CIED Infection Prevention and Management: Key Points

The following are key points to remember from the American Heart Association (AHA) Scientific Statement on cardiovascular implantable electronic device (CIED) infections and their prevention, diagnosis, and management:


Prevention:

  1. Hematoma prevention is probably the most important intervention in the prevention of CIED infection, along with preoperative antibiotic administration and operative infection prevention and control measures.
  2. In patients receiving warfarin, it is reasonable to perform ClED implantation with a therapeutic international normalized ratio between 2 and 3.5. Continued or interrupted direct oral anticoagulants at the time of ClED implantation/revision are both acceptable because both are associated with a low risk of hematoma formation.
  3. The use of preprocedural intravenous first-generation cephalosporin is supported by a large body of scientific evidence. In the PADIT trial, which compared preoperative cefazolin with an incremental strategy of preoperative cefazolin plus vancomycin, intraprocedural bacitracin pocket wash, and 2-day postprocedural cephalexin, there was no statistically significant difference in hospitalization for device infection at 1 year.
  4. WRAP-IT, a multicenter randomized trial of patients undergoing ClED procedure, showed that the absorbable antibiotic envelope (TYREX) afforded a 40% relative risk reduction in CIED infection. Use of the antimicrobial envelope may be considered in patients at high risk of CIED infection, including patients at high risk of perioperative hematoma formation.

Diagnosis:

  1. Definite criteria for pocket infection include physical examination findings involving the generator pocket, such as fluctuance, purulent drainage, device erosion through skin, or sinus tract formation.
  2. Isolation of coagulase-negative staphylococci and S aureus in blood cultures is another criterion for definite infection.
  3. The presence of lead echo-densities on transesophageal echocardiography in the setting of staphylococcal bloodstream infection is highly suggestive of ClED lead infection.
  4. In the setting of nonstaphylococcal bacteremia, flourine-18-fluorodeoxyglucose positron emission tomography/computed tomography (18FFDG PET/CT) uptake along leads may provide support for the diagnosis of ClED lead infection.
  5. Procalcitonin may be considered in conjunction with other clinical, laboratory, and imaging data to determine if CIED infection is present.

Management:

  1. It is recommended that patients with a definite CIED infection and those with valvular infectious endocarditis (IE) without definite device and lead involvement undergo complete device removal. ClED removal within 7 days of diagnosis is associated with a threefold decrease in 1-year mortality compared with delay in removal beyond 7 days.
  2. A period after ClED removal of ≥3 days of negative blood cultures (to 14 days in patients with valvular IE) seems reasonable before re-implantation.
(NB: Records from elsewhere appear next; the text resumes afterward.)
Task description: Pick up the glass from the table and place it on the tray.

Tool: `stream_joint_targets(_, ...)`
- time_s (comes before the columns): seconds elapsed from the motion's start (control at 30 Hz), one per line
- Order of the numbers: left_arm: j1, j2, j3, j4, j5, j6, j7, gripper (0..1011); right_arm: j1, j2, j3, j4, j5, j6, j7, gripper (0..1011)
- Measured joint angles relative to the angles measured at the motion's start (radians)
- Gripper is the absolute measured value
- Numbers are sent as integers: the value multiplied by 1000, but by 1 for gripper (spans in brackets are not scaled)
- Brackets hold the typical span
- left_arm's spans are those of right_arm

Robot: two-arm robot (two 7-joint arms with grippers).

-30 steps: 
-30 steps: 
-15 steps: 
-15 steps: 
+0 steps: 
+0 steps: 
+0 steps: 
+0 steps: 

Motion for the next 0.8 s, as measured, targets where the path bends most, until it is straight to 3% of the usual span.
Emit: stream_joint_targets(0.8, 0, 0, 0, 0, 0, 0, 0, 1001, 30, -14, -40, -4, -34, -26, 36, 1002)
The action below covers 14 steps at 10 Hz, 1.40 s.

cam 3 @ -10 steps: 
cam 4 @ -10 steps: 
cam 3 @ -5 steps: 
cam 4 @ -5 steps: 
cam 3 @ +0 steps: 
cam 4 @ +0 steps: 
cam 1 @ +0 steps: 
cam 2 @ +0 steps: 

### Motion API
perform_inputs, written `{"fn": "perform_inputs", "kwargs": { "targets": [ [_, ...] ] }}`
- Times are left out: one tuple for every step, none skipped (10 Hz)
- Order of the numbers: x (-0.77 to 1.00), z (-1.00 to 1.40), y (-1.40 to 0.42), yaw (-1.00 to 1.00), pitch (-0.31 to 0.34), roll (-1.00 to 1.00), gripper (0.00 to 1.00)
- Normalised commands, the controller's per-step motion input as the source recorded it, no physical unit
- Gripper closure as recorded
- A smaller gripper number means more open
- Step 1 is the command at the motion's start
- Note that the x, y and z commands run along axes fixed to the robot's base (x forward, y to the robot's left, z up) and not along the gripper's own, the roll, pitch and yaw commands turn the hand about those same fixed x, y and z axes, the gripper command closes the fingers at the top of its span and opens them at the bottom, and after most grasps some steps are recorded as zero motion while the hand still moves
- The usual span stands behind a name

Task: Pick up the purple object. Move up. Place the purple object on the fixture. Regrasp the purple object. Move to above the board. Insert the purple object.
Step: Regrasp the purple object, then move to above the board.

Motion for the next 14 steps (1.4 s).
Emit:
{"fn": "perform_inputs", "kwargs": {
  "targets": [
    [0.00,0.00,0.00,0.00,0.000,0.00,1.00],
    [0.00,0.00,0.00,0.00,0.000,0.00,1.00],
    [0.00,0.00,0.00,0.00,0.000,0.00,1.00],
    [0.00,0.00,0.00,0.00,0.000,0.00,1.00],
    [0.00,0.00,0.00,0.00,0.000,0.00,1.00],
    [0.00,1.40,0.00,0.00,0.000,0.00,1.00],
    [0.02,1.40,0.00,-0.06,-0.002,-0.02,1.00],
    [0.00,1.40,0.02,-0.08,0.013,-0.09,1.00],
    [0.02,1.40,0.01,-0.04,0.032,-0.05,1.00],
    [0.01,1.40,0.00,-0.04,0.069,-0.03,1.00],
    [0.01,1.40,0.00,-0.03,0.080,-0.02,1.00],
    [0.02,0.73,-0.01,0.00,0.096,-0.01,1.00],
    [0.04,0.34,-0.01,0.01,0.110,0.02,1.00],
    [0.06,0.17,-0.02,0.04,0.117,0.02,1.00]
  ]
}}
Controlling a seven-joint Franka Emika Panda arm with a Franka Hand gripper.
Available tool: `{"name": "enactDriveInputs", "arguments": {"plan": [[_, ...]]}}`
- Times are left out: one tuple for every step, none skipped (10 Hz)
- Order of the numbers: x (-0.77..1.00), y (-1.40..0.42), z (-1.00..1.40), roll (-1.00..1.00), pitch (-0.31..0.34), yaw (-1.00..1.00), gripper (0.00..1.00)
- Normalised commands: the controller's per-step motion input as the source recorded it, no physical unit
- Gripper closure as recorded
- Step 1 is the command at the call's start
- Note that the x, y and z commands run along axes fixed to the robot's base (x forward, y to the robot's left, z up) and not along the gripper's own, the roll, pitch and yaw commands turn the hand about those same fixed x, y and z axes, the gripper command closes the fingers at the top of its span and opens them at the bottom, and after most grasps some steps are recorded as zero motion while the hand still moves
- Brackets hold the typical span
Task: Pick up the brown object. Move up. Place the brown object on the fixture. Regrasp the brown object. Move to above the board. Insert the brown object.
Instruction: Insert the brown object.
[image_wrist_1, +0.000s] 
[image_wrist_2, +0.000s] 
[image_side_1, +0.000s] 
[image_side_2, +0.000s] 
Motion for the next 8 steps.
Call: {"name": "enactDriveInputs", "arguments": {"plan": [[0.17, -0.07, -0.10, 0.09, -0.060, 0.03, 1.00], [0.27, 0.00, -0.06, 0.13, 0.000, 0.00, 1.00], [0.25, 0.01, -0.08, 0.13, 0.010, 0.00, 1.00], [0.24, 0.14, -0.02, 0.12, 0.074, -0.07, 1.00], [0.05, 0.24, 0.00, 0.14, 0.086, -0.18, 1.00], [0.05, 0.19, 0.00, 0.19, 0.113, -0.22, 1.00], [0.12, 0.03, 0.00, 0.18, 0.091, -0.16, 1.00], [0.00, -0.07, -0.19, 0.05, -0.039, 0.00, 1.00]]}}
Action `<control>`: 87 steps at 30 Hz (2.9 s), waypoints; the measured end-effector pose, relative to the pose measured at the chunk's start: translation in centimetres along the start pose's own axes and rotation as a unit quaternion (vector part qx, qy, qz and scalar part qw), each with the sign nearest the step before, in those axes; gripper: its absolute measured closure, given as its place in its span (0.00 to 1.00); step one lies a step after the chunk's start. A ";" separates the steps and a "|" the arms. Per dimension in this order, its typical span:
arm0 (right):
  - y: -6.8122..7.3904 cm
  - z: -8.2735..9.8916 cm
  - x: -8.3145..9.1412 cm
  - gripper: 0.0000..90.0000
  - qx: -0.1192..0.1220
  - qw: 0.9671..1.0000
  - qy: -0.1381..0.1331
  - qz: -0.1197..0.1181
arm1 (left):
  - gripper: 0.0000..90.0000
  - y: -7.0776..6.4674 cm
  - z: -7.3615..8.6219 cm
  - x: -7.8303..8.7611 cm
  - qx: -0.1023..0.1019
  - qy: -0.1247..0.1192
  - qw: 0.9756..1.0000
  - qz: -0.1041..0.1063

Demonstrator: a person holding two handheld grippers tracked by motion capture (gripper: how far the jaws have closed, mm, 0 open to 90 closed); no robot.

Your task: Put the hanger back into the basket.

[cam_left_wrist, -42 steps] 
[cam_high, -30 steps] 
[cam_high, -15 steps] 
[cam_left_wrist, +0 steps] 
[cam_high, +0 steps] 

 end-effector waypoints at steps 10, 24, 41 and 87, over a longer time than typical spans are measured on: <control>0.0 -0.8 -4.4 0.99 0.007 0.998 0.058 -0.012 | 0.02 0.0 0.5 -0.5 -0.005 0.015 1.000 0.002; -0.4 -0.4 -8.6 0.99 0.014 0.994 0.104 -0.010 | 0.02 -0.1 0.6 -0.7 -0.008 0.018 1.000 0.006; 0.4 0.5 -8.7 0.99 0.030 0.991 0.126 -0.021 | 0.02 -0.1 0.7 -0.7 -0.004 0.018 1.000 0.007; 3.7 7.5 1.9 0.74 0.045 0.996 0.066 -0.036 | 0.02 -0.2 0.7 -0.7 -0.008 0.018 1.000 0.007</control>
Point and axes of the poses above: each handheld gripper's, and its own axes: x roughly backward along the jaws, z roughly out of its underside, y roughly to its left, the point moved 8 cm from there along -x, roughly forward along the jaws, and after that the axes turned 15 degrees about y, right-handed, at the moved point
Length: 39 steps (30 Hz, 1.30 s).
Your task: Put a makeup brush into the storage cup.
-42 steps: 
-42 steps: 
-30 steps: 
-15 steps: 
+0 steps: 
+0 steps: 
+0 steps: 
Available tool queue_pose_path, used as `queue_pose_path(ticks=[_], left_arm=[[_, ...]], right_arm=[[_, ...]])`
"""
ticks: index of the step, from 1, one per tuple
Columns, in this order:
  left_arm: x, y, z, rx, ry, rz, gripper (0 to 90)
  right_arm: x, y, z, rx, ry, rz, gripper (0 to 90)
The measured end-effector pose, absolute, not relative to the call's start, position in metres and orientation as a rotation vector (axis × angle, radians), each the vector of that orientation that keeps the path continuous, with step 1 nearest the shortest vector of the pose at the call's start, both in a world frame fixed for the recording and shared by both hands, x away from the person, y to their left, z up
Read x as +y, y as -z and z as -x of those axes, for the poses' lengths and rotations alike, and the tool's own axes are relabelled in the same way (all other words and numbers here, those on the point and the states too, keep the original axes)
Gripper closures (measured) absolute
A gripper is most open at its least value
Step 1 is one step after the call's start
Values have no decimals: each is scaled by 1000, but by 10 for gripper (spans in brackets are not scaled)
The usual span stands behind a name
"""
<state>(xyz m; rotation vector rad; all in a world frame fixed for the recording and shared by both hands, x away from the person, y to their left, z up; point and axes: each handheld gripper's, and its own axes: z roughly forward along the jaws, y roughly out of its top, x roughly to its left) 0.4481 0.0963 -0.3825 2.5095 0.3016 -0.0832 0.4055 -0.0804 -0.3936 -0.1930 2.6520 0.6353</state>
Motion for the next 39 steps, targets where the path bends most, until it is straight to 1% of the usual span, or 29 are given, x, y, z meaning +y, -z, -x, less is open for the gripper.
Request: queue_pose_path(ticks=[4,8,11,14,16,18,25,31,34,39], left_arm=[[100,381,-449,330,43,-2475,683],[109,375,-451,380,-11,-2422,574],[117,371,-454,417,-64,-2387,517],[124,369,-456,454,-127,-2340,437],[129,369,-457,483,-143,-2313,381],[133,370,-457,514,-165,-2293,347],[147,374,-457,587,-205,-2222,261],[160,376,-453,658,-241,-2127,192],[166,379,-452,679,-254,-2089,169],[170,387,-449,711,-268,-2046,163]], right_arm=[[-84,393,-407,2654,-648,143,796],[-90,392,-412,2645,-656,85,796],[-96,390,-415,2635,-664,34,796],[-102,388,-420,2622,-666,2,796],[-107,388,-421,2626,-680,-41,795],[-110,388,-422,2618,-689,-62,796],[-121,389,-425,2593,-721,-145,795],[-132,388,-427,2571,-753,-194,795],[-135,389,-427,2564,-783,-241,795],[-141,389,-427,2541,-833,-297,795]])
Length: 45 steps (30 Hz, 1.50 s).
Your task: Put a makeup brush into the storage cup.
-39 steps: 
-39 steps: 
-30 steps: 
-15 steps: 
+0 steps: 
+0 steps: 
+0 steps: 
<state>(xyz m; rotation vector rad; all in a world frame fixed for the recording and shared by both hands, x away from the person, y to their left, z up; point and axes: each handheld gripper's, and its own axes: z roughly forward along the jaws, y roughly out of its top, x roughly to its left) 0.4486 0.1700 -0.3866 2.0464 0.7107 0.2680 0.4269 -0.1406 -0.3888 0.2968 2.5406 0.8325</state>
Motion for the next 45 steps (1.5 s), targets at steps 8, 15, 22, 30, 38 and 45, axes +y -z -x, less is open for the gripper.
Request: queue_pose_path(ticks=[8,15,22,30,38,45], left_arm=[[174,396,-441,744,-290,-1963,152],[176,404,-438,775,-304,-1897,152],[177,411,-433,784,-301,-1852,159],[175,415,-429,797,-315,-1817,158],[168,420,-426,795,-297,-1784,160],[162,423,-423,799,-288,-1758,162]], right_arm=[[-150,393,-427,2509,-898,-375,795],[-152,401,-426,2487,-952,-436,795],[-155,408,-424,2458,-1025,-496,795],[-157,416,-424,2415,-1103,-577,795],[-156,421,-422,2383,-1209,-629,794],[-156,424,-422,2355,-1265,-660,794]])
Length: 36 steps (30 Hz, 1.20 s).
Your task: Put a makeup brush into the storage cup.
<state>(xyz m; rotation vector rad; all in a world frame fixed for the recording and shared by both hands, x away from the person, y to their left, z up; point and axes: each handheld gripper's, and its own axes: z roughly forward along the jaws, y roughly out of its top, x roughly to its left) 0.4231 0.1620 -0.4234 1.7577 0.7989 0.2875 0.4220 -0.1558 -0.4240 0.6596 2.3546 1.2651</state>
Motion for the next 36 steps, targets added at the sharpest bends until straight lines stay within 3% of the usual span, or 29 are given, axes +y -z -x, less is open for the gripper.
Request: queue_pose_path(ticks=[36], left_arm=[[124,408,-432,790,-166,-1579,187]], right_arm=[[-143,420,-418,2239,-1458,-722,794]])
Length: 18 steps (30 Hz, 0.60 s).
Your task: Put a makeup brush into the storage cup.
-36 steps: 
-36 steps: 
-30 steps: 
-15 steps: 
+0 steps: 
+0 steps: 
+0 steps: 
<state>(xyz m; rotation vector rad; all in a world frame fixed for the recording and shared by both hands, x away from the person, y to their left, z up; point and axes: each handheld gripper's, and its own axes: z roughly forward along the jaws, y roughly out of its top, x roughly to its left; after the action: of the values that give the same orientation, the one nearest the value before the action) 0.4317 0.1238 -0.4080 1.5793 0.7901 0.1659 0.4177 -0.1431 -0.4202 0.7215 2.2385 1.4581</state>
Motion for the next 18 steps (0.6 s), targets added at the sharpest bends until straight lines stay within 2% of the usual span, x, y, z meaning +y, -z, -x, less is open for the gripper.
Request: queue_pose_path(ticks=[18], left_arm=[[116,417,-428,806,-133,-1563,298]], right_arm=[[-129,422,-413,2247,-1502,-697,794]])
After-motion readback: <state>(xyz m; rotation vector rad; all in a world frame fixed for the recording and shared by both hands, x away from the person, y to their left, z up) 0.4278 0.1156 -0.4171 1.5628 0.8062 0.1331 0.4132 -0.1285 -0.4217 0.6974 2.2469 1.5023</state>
The new device should be implanted on the contralateral side, the iliac vein, or epicardial position. It is reasonable to use a leadless pacemaker and totally subcutaneous implantable cardioverter-defibrillator (S-ICD) in patients at high risk of infection or re-infection.
  3. In cases where the risk of harm from system removal outweighs the benefit, it is reasonable to consider chronic antimicrobial suppression (CAS) therapy.
  4. Continuous, in situ-targeted, ultrahigh concentration of antibiotics may be an alternative in patients with CIED infection due to non–S aureus when the risk of complete device removal is unacceptably high. However, more investigation is needed before this becomes a standard management option.
  5. In patients with incomplete device removal, 18FFDG PET/CT may be useful to evaluate for residual infection to determine whether CAS therapy is warranted.